Sharing God’s love and talking about God’s grace is what we, as Christians, do. And, sometimes, that love and grace sharing may not even be with words, but in our actions. And why would we want to do all this sharing, and grace-filled action? Because somebody did it for us, to help us to know God’s grace and love. That somebody gave you a gift you can never repay. Except, perhaps, by passing on the gift.
John Wesley, the founder of Methodism, writes about different kinds of grace in our lives. Prevenient grace is something so beautiful it’s difficult to put into words. It’s a grace that makes you just stand in awe of its power and beauty. Prevenient grace is God’s grace at work in our lives before we are even aware of it. No church building necessary for prevenient grace to be at work. No Sunday School or Bible study class attendance check, to make sure you’re prepared for the prevenient level of grace. God’s prevenient grace just shows up, steady and warm and enveloping and, well, just with you. You don’t even know God is there, until, well, you take a look-back, one day, standing in the doorway. You see, Wesley describes prevenient grace as the porch on a house. And justifying grace is the doorway from the porch into God’s house of salvation. “Justification,” writes Wesley, “is another word for pardon.
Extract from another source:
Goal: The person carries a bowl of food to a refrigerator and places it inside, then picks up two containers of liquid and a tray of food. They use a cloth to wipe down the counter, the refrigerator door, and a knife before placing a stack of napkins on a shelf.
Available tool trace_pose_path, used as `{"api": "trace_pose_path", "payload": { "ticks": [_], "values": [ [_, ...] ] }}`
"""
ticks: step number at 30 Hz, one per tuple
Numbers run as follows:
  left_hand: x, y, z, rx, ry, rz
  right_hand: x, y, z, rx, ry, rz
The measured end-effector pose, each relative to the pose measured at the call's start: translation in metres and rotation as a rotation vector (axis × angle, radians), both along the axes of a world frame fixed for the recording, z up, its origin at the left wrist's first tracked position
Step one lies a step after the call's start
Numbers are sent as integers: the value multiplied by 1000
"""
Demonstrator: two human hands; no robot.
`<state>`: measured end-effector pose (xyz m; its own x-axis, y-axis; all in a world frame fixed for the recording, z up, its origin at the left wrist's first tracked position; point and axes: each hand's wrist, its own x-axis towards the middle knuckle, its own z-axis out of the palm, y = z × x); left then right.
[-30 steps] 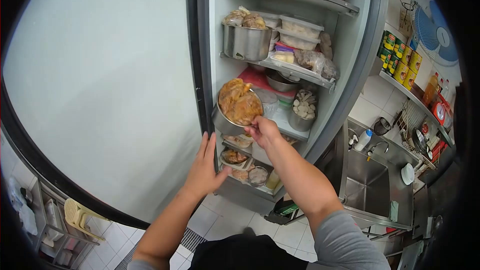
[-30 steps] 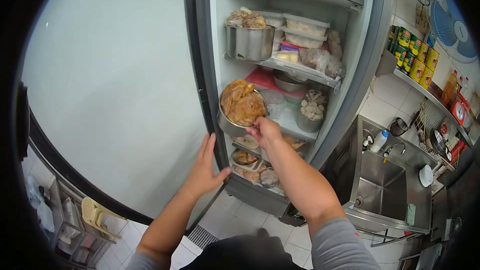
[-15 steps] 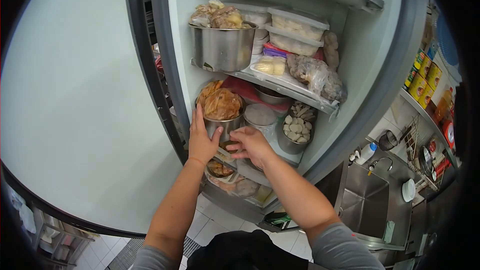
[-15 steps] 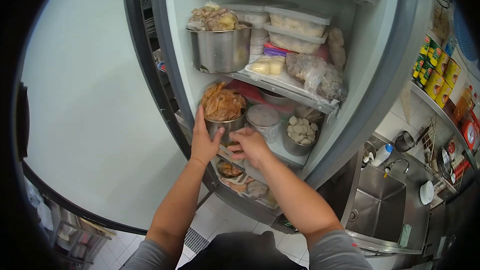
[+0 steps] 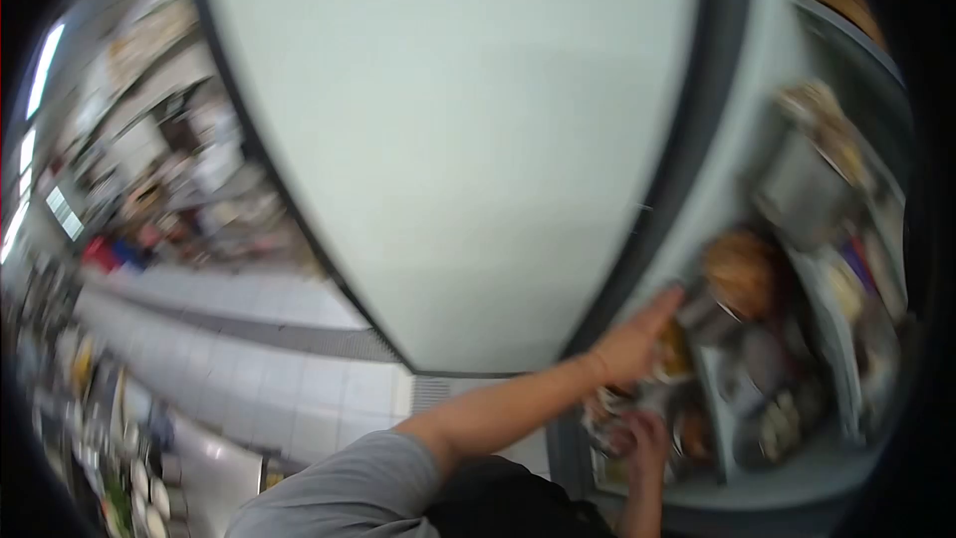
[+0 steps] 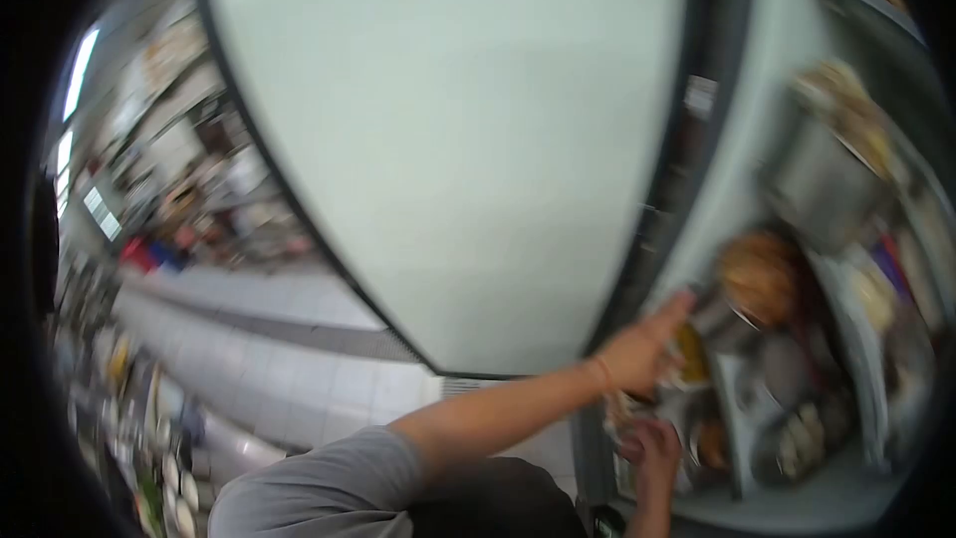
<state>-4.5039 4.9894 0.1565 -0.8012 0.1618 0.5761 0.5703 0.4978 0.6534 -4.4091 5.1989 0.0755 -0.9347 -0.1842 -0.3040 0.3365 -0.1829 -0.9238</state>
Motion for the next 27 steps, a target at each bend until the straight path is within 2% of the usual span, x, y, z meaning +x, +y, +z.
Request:
{"api": "trace_pose_path", "payload": {
  "ticks": [2,4,5,8,9,11,13,15,17,19,21,23,25,27],
  "values": [
    [37,-29,-37,-29,-135,-42,9,-6,-44,120,-146,27],
    [101,-72,-56,-10,-337,-44,13,4,-140,232,-186,133],
    [134,-98,-73,-61,-361,16,13,-2,-165,292,-195,170],
    [247,-198,-144,-75,-366,294,36,-69,-128,389,-125,395],
    [296,-221,-141,160,-610,415,44,-91,-124,372,-72,460],
    [396,-268,-166,150,-666,763,56,-140,-112,336,44,584],
    [498,-296,-203,296,-673,1048,71,-200,-93,342,177,699],
    [588,-310,-213,398,-679,1253,90,-267,-76,323,328,830],
    [656,-307,-198,463,-661,1376,109,-338,-64,359,610,910],
    [710,-302,-198,508,-628,1470,137,-413,-22,366,715,1004],
    [762,-291,-203,529,-593,1528,163,-490,4,174,848,1068],
    [802,-277,-190,560,-615,1569,171,-561,23,91,734,1171],
    [836,-266,-183,597,-597,1578,190,-618,54,146,665,1068],
    [870,-252,-183,588,-610,1644,161,-674,35,163,640,931]
  ]
}}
It is the forgiveness of all our sins, and ... our acceptance with God.” (A Wesleyan Understanding of Grace, www.resourceumc.org/en/content/a-wesleyan-understanding-of-grace)
John Wesley’s experience at a Bible study on Aldersgate Street, May 27, 1738, gives us an idea about what justifying grace is all about. He writes “About a quarter before nine, while he [the leader] was describing the change which God works in the heart through faith in Christ. I felt my heart strangely warmed. I felt I did trust in Christ, Christ alone for salvation and an assurance was given me that he had taken away my sins, even mine and saved me from the law of sin and death.” (ibid)
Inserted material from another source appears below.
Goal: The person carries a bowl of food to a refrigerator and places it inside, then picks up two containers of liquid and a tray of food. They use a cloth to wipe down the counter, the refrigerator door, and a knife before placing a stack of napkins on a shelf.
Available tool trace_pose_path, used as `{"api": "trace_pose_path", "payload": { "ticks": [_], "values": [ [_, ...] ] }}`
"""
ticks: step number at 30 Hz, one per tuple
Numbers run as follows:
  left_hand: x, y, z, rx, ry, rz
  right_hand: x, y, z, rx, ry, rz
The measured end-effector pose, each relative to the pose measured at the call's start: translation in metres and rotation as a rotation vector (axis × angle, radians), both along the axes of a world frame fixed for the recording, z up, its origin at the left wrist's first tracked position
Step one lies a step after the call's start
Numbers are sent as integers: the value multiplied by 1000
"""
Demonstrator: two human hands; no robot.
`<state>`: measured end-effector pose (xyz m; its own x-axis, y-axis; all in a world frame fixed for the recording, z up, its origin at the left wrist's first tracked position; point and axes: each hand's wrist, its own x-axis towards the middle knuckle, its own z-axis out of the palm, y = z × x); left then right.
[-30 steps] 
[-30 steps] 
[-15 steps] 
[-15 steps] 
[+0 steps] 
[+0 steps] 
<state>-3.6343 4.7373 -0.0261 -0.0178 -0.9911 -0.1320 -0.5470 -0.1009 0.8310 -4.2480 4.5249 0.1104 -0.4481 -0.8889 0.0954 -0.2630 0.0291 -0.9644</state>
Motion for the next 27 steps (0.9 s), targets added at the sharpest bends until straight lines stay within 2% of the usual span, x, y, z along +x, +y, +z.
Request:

So, justifying grace, in today’s language, might be when we have that “aha” moment, when we “get it.” When we understand, in a heartfelt way, a Holy Spirit-led way, what Christ has done for us.
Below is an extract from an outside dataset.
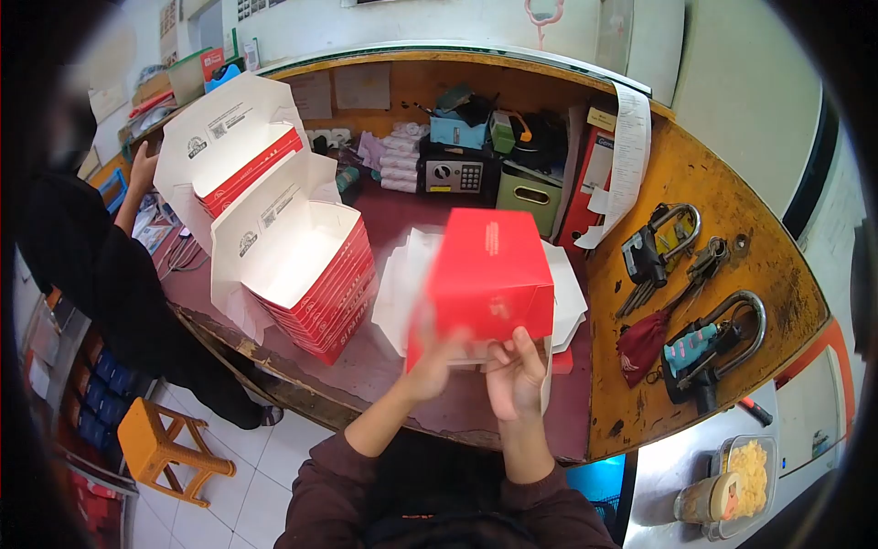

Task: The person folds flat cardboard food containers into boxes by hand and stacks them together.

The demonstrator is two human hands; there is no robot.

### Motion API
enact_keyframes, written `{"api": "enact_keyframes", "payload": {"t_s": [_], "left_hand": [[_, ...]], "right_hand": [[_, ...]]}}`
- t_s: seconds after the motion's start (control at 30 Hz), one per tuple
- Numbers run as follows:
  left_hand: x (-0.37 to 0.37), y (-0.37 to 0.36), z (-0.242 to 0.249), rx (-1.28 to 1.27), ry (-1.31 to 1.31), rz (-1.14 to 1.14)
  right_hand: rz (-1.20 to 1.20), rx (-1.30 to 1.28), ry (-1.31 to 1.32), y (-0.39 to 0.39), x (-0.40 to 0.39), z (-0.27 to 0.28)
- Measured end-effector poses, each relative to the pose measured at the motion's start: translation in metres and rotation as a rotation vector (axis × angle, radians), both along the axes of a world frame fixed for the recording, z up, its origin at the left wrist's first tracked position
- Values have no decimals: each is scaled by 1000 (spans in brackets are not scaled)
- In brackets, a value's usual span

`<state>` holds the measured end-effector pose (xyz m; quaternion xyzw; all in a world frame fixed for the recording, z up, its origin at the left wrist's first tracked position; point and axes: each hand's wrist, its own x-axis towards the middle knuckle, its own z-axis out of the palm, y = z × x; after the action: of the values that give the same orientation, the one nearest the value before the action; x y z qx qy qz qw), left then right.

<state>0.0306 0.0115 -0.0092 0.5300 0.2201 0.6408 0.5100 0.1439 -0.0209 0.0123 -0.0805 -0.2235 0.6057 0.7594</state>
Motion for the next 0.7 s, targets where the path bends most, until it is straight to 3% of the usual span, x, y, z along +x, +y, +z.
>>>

We’ve made it from the porch to the doorway. Where do we go from here? “If prevenient grace is the porch of the house of grace and justifying grace is the doorway, sanctifying grace represents the rooms in the expansive dwelling of God’s presence with and purposes for humanity.” (ibid)
Purposes for humanity? What could God’s purpose be? Well, for starters, if we are made in the image of God…(and we know from scripture that we are!) then God has no intention of just leaving us hanging out on the porch, as enjoyable as prevenient grace may be. And God would not invite us to the doorway, to experience the life and sacrificial love of Jesus Christ, and the forgiveness of God, and then just shut the door. If we’ve made it to the doorway, and if we see that the doorway is wide open, and if we see that God is smiling and beckoning us in, well, then, my friends in Christ, that’s all the invitation we need to experience the fullness and richness that is sanctifying grace! That’s all the invitation that we need to move right in and bring our family and friends with us! In God’s sanctifying grace, we experience the Divine within us, healing us and restoring us to the fullness of God’s image in us. Sanctification is a process, as we are being made perfect in love, and as we leave the desire to sin behind us, in the old house, where we no longer desire to live. Wesley writes about sanctification in his sermon “Christian Perfection.” And when he writes about perfection, he is not saying that we will not make mistakes, but rather, we will move towards a “holiness of heart and life.” (ibid)
So, coming together in God’s house, once a week, helps us in this journey towards a holiness of heart and life. And exploring the gift that is God’s grace, is a joyous moving day party, packing up and waving goodbye to the old home of sin, and joyfully unpacking and moving into the new home of grace! May God’s grace be with us, always! Amen!